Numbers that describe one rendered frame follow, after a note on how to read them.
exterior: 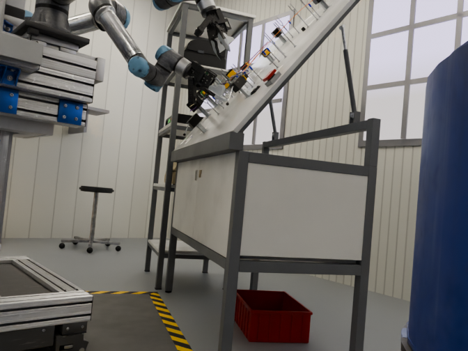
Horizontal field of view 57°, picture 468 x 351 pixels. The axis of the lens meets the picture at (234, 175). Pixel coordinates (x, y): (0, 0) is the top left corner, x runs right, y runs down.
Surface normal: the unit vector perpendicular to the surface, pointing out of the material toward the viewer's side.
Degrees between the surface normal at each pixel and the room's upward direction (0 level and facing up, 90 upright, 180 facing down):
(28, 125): 90
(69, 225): 90
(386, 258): 90
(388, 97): 90
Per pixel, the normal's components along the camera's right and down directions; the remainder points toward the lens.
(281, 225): 0.32, -0.01
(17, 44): 0.65, 0.03
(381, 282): -0.75, -0.09
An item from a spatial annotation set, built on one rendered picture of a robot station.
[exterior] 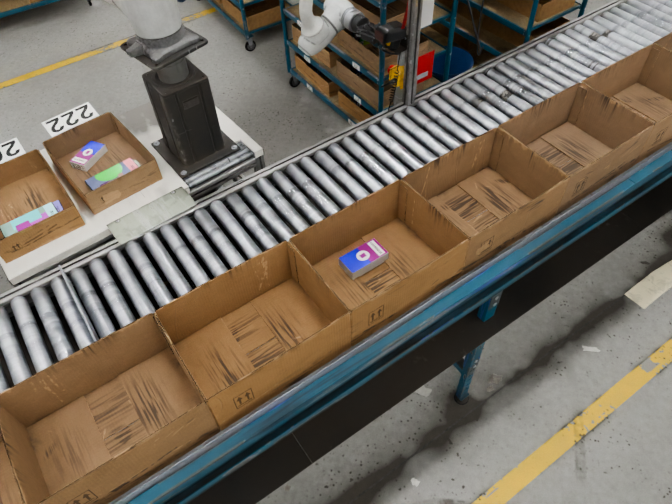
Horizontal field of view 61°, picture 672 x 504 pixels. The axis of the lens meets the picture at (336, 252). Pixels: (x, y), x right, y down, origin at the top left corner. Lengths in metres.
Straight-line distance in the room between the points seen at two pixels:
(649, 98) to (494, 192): 0.80
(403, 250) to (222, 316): 0.56
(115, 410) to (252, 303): 0.44
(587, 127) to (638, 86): 0.38
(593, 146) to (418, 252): 0.78
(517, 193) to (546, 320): 0.95
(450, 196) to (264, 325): 0.74
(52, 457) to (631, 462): 1.98
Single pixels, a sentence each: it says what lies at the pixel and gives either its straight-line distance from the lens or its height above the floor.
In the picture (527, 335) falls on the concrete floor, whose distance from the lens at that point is 2.66.
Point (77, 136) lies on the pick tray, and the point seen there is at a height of 0.81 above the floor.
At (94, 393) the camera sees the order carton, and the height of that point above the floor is 0.88.
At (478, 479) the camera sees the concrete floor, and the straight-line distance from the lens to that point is 2.35.
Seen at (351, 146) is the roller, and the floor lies 0.75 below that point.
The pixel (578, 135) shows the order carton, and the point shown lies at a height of 0.89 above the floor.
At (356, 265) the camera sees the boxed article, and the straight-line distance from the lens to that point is 1.62.
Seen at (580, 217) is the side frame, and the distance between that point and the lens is 1.87.
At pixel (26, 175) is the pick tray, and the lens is 2.47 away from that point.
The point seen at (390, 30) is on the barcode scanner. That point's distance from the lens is 2.26.
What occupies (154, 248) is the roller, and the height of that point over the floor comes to 0.75.
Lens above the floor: 2.20
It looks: 51 degrees down
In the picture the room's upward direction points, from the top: 3 degrees counter-clockwise
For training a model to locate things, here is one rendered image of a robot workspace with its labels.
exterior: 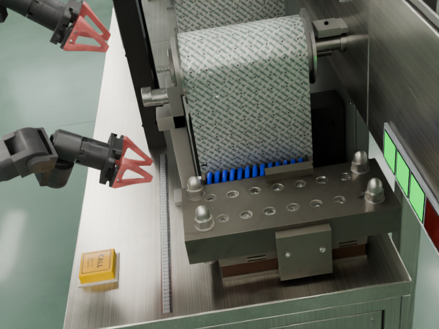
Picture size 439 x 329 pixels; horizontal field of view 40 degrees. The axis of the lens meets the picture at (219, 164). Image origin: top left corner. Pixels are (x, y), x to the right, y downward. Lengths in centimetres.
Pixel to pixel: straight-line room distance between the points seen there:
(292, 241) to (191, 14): 55
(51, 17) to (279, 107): 46
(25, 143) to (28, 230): 184
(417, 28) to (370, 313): 60
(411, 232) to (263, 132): 61
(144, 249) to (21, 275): 151
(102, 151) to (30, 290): 154
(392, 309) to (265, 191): 33
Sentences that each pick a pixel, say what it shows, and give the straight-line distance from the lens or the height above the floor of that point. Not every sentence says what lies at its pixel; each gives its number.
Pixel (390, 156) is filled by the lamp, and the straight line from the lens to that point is 100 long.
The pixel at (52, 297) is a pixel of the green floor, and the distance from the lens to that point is 260.
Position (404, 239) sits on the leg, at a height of 62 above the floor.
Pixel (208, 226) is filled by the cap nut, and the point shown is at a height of 104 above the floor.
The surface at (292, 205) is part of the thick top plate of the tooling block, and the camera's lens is 114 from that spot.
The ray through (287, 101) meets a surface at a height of 117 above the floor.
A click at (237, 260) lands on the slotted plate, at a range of 115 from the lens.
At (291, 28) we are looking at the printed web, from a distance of 115.
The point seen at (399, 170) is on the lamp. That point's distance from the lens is 97.
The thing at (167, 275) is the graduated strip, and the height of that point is 90.
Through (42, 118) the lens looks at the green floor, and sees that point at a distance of 388.
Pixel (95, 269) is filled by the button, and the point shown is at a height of 92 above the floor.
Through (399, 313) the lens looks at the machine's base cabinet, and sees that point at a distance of 125.
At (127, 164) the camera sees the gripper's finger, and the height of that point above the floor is 111.
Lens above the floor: 175
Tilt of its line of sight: 35 degrees down
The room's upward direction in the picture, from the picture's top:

※

▸ **TASK BRIEF**
Report back each line of the entries that holds the string "origin".

▸ **EXPECTED ANSWER**
Horizontal field of view 61°, picture 672 x 504 pixels. The axis of the lens meets the picture at (336, 252). Pixels: (x, y), x right, y down, origin at the top left corner. Lengths in metres.
Picture size 439 x 329 pixels; horizontal field of view 40 degrees. The axis of the lens meets the picture at (219, 164). Image origin: top left corner. Pixels are (x, y), x to the right, y downward. Lengths in centimetres.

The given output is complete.